La loi Pacte avait largement ouvert le champ à des privatisations ou des réductions de participation de l’Etat. Mais la crise a entravé la vente d’ADP ou le projet de séparation du foncier et de l’exploitation. L’Etat a pu cependant, grâce à la loi Pacte, descendre au capital de la Française des Jeux et de La Poste.
Le texte comportait aussi un intéressant volet souveraineté économique, qui a eu des applications plus ou moins heureuses. Le fonds pour l’innovation et l’industrie (FII, géré par la BPI), abondé par des participations existantes de l’Etat, a souffert d’un montage trop complexe, critiqué par la Cour des Comptes, et s’est trouvé finalement noyé (ou mort-né) dans les dispositifs du plan de relance en 2021. Les nouvelles règles de contrôle des secteurs stratégiques et de leur actionnariat (permettant par exemple à Bercy d’intervenir dès les 20% de détention du capital par un étranger ou même 10% pour une société cotée) ont donné lieu à une augmentation des contrôles de près de 30%.

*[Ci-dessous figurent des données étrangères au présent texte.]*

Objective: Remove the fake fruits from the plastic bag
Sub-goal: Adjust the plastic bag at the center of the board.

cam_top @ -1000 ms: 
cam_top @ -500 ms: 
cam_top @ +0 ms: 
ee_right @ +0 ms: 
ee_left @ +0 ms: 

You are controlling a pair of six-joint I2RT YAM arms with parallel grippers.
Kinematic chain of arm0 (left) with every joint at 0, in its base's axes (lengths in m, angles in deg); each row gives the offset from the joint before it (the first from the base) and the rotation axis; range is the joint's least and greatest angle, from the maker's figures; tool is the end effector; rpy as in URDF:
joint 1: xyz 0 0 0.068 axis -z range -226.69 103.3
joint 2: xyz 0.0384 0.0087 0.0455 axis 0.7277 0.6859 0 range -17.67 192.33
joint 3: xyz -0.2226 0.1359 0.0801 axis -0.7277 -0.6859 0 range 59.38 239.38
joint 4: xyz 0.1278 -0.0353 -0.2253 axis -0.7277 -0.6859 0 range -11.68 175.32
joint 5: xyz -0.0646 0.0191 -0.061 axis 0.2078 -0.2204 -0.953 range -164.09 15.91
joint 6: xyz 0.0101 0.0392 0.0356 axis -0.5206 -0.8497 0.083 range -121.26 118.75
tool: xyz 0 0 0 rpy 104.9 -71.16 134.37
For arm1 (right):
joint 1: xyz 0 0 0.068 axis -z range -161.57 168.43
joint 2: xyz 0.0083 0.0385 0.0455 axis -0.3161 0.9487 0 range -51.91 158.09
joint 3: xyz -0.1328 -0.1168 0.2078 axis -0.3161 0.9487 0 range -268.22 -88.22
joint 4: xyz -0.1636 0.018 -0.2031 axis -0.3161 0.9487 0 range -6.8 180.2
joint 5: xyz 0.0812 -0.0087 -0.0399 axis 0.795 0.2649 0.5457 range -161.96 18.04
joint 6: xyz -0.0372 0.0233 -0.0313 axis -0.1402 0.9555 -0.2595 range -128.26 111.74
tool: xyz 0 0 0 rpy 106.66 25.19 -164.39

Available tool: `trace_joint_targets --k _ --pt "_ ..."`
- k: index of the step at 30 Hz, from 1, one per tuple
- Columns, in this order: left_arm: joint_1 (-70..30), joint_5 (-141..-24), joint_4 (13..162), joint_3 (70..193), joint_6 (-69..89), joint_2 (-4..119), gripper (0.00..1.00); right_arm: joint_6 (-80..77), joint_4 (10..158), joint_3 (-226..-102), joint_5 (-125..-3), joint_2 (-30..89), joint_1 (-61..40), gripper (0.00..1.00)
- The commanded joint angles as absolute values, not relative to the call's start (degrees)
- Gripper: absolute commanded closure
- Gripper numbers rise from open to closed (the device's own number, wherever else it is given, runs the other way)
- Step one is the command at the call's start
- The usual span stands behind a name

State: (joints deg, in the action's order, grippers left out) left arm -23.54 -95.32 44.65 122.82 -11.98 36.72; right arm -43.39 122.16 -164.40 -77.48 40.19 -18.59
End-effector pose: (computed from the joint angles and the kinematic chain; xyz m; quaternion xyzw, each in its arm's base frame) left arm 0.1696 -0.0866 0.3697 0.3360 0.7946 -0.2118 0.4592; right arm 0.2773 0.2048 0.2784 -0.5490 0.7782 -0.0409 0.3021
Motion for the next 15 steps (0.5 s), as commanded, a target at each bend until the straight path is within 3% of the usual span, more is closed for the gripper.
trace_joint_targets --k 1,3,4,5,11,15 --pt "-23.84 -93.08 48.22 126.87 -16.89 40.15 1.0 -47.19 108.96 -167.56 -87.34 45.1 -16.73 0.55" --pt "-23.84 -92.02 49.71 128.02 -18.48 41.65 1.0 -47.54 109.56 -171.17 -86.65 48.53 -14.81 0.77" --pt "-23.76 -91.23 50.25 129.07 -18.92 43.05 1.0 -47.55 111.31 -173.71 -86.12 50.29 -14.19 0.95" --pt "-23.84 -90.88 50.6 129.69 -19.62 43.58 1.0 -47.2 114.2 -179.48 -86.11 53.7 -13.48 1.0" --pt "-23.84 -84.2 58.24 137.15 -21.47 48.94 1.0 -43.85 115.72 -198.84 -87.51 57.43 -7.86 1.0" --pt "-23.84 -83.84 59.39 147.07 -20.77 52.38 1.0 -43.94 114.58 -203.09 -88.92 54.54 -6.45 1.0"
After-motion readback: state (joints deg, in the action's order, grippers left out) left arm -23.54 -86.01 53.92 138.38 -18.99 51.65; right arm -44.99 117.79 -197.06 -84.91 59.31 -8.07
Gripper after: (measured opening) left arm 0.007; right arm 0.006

Deux ans plus tard, on peut se dire que la loi Pacte a souffert essentiellement de poursuivre trop de desseins différents, allant du symbolique – les entreprises à mission – à l’hyper-technique (les ICO), sans aucune cohérence particulière : très libérale sur les privatisations, le texte cédait au souverainisme sur le contrôle des investissements étrangers. Son application, in fine, n’aura pas résisté au test du temps et des urgences, notamment sanitaires, mettant la pression sur les gouvernants.